By Ryan DeGama04.25.24
The Future of Everyday Interactions

Here is a high-level summary of this post about the future of spatial computing:

  1. The Apple Vision Pro: Launched in 2024, this spatial computing headset blends AR and virtual reality (VR), allowing natural interactions through eye, hand, or voice commands. It aims to make digital experiences as seamless as everyday life.
  2. Developer Engagement: Apple aims to engage a large number of developers to create compelling apps and experiences for the Apple Vision Pro (AVP), recognizing that widespread adoption depends on the availability of high-quality content when using the headset.
  3. Challenges and Limitations: Despite its advanced capabilities, the Apple Vision Pro faces issues like high cost, limited battery life, and being somewhat bulky, which currently hinder its widespread adoption.
  4. Potential for Everyday Use: The future of spatial computing promises to enrich and enhance daily activities like education, healthcare, entertainment, and work, by integrating digital experiences with the physical world.
  5. Realistic Augmented Reality Experiences: By 2044, lightweight technologies like augmented reality (AR) eyeglasses could allow users to run along the Hudson River from their home in Los Angeles, making digital experiences feel incredibly realistic.
  6. Cultural Shifts: The integration of spatial computing into daily life could eventually replace traditional computers, transforming how people interact, learn, and entertain.
  7. Advanced Remote Work Tools: Spatial computing devices could enable holographic presence in meetings, allowing users to interact more naturally with colleagues in distant locations, effectively eliminating traditional communication tools like smartphones and desktops.
  8. Long-Term Market Growth: Projections suggest significant growth in the AR/VR headset market, driven by innovations like the Apple Vision Pro, new hardware from Meta Platforms, and the growing presence of smaller companies. The market is expected to reach 30.3 million units globally by 2027, up from about 8.5 million last year, according to IDC.
  9. PureWeb - a Critical Delivery Layer: PureWeb's technology revolutionizes the landscape of spatial computing by making delivery of content to AR/VR devices seamless, anywhere in the world, and at scale.

It’s the year 2044

A man wakes up, puts on a pair of sleek, modern eyeglasses, and starts his day with a jog. Though he lives in Los Angeles, today he decides to do his run along the Hudson River in Manhattan with the help of his glasses – which are actually a powerful spatial computing device. The sounds of New York City in the morning echo around him. It’s an augmented reality (AR) he’s running through, but one that feels incredibly realistic. It’s as if he’s actually there. Just like the tour of the Roman Colosseum he took last weekend from his living room.
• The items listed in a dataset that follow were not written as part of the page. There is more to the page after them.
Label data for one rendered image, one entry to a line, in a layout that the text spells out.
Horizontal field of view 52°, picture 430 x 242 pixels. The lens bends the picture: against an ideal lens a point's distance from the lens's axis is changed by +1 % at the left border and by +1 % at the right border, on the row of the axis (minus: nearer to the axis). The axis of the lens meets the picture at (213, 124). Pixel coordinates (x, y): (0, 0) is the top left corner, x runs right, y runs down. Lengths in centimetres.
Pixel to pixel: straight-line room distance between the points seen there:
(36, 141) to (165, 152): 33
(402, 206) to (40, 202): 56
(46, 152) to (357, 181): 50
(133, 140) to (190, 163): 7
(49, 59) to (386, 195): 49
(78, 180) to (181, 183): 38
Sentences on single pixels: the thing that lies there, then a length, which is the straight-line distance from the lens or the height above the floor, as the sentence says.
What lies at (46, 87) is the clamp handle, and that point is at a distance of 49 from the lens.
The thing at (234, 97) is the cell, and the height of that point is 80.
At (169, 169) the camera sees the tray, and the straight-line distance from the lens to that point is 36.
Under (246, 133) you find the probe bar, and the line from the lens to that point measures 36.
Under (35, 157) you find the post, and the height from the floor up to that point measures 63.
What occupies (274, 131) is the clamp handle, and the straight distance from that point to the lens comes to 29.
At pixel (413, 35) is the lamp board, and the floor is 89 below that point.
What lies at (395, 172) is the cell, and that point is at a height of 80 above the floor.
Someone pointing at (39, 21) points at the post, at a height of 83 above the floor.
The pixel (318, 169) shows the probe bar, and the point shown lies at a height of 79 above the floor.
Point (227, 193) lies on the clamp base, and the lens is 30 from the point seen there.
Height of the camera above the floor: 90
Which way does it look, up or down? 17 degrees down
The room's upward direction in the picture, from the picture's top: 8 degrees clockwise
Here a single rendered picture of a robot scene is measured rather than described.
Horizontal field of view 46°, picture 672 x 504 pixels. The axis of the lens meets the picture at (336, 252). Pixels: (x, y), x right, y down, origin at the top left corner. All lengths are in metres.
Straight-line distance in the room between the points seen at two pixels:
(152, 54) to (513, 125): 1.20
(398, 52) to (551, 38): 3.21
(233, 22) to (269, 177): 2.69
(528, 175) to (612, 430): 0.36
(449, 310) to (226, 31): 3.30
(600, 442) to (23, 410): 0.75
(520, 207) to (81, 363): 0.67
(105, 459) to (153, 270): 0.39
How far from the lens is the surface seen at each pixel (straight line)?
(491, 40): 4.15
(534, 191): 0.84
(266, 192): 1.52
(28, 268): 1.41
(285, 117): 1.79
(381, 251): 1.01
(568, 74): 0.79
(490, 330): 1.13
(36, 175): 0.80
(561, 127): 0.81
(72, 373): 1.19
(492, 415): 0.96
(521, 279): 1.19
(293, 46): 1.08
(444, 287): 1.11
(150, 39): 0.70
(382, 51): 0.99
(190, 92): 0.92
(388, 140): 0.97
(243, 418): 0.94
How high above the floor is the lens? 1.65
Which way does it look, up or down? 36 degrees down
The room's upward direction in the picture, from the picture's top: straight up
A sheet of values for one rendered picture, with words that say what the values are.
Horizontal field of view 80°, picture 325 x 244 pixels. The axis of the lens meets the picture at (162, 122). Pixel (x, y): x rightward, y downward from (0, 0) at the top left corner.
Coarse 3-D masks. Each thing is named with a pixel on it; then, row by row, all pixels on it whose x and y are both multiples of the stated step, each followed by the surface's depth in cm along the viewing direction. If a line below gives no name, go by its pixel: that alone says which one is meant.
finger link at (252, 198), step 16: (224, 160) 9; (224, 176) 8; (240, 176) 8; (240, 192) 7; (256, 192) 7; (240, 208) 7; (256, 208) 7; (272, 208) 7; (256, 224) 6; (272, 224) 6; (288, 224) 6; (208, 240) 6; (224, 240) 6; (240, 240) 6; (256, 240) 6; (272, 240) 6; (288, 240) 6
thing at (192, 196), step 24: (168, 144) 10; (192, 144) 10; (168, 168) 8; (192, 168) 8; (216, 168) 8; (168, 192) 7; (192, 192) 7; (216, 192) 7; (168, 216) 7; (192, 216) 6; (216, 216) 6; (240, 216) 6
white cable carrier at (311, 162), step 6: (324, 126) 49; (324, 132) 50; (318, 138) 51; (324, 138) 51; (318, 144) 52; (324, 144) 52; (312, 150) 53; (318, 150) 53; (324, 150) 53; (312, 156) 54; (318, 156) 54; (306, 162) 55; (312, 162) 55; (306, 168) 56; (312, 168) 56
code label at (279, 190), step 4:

After his run, the man calls into a meeting taking place at his employer’s headquarters in Toronto. But instead of the video calls he might have used in 2024, he appears in the meeting as a realistic hologram. He’s able to navigate the room like any other employee, choose his seat, whisper to the person beside him. And when it’s his turn to present, back in his home in Los Angeles, he accesses and controls his presentation via his glasses. Neither he, nor anyone else in the room, carries a smartphone or uses a desktop anymore. They view everything on an infinite digital canvas via their glasses.

Does this sound impossible? Like it’s from the year 3000?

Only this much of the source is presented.